● **What to do**: Filter task. Return each line of the material that holds the string "along".

● **Data section**:
════════════════

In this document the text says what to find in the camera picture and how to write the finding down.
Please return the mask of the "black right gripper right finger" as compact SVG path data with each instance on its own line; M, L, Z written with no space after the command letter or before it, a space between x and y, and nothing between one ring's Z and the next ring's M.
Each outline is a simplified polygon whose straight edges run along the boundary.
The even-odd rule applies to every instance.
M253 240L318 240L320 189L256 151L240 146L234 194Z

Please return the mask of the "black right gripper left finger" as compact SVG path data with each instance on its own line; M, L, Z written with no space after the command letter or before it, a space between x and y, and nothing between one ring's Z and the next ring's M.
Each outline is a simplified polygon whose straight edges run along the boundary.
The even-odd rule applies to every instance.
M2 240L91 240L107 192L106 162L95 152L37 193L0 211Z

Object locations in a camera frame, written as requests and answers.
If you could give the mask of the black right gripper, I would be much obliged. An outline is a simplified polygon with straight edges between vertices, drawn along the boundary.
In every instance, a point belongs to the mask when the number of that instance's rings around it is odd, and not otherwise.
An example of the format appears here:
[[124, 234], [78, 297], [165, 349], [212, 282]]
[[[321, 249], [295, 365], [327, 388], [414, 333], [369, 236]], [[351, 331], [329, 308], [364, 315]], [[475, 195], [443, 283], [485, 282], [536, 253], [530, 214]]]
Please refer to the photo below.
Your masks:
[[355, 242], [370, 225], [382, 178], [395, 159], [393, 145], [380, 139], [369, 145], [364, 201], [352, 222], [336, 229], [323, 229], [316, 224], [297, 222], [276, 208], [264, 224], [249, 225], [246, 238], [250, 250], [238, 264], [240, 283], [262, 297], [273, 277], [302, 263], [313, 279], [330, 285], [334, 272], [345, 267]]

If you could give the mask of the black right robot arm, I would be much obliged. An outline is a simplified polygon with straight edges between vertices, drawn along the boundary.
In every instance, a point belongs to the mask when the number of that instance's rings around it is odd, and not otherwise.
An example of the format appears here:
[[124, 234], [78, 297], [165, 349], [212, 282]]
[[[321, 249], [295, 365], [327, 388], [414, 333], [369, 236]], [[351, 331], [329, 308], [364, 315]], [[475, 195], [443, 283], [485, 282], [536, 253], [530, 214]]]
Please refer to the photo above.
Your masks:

════════════════

● **Exercise output**:
Each outline is a simplified polygon whose straight edges run along the boundary.
Each outline is a simplified polygon whose straight edges run along the boundary.
If you could give the mask of the black right gripper, I would be much obliged. An outline is a simplified polygon with straight edges between vertices, drawn along the boundary.
If you could give the mask of the black right robot arm, I would be much obliged. An outline is a simplified polygon with straight edges between vertices, drawn along the boundary.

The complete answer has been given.